On the technology leader’s journey, the board and other C-suite executives will be critical partners. Following the path tread by executives in tech vanguard organizations, tech-savvy business leaders should engage, enable, and support their change-driving technology leaders. Like financial literacy, tech savviness has become a key competency for all business leaders. The onus is on technology leaders to help ensure that their business counterparts are on board for the journey and that leadership teams are appropriately tech savvy.
“Identify and invest in tech-savvy leaders. The business is more technical today than in the past and this needs to be driven down into the organization.”

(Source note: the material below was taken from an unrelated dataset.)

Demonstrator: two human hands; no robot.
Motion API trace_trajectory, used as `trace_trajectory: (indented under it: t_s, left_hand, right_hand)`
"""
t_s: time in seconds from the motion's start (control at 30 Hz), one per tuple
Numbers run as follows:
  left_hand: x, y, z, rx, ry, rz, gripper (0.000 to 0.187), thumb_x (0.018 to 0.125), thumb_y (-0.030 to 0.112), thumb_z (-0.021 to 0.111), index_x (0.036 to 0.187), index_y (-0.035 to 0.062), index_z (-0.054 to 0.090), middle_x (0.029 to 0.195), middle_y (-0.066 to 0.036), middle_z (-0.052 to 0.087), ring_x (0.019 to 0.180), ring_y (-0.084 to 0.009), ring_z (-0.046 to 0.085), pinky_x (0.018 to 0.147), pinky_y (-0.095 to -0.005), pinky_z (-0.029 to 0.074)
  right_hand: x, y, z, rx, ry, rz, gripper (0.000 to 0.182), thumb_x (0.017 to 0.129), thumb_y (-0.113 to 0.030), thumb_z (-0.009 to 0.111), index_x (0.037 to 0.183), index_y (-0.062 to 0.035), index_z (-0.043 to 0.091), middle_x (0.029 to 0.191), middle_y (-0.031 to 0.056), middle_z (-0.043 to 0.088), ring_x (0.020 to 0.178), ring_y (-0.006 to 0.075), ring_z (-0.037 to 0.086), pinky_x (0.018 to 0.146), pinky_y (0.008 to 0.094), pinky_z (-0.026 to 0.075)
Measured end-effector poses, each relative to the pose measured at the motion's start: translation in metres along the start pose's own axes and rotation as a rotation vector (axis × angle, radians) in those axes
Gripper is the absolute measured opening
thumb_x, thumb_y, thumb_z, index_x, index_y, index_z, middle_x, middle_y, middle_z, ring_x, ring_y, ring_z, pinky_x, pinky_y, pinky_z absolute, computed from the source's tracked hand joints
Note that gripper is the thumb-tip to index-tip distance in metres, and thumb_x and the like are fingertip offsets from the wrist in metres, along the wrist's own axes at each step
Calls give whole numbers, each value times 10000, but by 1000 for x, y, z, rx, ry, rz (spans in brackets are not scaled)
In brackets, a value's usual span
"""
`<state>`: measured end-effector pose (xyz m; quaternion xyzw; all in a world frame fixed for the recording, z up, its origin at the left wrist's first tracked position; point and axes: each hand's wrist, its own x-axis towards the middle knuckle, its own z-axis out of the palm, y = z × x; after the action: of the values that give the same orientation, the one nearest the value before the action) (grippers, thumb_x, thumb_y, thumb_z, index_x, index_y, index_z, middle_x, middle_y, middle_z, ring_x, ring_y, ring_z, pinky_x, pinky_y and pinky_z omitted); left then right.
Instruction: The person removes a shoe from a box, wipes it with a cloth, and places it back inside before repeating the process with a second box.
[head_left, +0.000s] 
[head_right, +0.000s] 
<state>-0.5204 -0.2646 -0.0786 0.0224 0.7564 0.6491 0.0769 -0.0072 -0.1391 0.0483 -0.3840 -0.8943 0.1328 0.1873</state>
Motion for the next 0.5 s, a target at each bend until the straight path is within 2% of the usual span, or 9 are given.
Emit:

—Cesare Baroni, finance and supply chain CIO and VP, IBM55
Organizations in all sectors and geographies are entering a new volatile era, and they likely will need leaders with the vision and tenacity to drive meaningful change amid historic uncertainty. They can’t control the wind, but they can adjust the sails—but probably not by incrementally fine-tuning their strategies and technology capabilities. Faster, game-changing breakthroughs can help organizations meet the challenges of the moment—and those of the future—and technology leaders can help them make the leap from incremental to transformational.